• [Description of the task]:
Extract the lines that carry the string "black" from the listing.

━━━━━ Records provided

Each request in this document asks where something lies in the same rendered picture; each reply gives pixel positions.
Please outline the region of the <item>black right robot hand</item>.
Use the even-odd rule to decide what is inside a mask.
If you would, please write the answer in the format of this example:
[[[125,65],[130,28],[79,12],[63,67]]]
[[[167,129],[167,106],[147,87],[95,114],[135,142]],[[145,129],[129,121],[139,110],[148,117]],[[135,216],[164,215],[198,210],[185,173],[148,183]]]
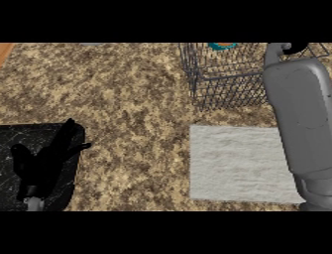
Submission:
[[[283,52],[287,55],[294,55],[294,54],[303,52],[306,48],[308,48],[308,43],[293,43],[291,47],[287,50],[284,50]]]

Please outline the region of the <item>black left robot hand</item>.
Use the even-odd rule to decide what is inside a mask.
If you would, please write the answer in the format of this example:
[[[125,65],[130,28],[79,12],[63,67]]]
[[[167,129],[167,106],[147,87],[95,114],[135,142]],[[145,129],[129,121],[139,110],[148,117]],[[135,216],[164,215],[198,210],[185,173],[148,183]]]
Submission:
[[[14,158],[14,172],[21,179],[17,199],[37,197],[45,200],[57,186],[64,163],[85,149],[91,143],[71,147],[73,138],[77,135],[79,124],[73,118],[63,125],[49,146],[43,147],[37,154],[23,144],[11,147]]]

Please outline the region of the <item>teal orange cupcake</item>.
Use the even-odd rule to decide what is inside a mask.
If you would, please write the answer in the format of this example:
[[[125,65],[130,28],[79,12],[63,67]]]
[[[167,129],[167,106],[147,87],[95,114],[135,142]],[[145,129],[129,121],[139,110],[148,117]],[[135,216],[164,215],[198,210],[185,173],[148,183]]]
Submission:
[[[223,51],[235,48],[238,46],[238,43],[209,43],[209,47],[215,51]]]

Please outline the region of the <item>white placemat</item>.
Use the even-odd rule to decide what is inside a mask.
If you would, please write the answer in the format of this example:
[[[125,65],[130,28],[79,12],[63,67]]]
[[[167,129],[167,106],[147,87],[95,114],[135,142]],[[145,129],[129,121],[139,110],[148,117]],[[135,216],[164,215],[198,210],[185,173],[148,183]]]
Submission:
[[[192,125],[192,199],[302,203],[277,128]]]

━━━━━━━━━━
━━━━━ Records provided

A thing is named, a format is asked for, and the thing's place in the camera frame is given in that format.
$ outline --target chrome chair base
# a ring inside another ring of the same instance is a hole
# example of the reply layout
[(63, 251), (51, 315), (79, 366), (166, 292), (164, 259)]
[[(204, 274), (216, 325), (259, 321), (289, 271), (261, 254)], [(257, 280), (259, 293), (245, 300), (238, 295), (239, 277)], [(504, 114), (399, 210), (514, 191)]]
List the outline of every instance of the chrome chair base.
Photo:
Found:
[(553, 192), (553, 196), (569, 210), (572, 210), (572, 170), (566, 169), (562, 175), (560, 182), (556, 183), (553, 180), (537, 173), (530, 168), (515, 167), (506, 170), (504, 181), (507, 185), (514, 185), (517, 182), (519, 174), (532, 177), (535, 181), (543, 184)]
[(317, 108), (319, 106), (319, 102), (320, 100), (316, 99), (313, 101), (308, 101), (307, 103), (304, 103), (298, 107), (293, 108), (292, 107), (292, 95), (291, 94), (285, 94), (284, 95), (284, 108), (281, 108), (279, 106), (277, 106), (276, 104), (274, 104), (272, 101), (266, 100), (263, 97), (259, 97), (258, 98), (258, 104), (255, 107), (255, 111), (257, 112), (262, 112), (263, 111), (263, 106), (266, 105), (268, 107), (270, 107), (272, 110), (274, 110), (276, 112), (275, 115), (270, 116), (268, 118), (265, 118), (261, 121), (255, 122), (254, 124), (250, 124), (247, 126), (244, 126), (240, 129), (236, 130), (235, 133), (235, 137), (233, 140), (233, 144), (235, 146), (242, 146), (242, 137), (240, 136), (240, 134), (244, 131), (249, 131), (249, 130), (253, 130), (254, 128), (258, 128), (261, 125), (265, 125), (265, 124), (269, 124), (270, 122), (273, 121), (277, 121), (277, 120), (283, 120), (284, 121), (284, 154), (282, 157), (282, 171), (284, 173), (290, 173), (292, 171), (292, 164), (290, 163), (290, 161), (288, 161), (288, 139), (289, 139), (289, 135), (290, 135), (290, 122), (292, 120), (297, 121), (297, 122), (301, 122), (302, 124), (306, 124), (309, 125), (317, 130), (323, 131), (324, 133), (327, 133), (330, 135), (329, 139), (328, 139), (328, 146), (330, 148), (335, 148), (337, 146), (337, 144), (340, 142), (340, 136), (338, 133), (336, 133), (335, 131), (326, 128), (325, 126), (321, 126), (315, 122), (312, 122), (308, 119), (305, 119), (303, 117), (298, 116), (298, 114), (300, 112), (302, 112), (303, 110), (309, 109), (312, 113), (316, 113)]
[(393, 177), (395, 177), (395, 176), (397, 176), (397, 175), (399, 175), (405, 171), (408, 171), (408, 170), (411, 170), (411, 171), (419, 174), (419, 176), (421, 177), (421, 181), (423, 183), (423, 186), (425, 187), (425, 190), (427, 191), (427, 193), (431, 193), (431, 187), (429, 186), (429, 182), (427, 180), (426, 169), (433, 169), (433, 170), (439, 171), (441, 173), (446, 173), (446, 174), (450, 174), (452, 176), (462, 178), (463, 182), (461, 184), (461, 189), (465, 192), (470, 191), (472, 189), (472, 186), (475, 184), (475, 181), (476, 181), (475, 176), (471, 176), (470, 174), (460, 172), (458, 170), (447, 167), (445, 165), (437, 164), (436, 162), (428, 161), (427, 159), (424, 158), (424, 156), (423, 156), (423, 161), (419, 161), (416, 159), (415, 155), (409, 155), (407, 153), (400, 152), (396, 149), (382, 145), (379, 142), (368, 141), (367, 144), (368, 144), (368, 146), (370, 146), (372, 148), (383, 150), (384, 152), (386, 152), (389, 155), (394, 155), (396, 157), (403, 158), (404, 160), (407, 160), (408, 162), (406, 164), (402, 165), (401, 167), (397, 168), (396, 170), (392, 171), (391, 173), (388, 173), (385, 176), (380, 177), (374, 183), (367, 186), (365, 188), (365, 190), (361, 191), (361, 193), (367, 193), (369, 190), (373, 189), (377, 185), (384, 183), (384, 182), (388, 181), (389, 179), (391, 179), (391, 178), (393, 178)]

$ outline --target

━━━━━━━━━━

• [Result]:
Please outline the region of the <item>black right robot hand</item>.
Please outline the region of the <item>black left robot hand</item>.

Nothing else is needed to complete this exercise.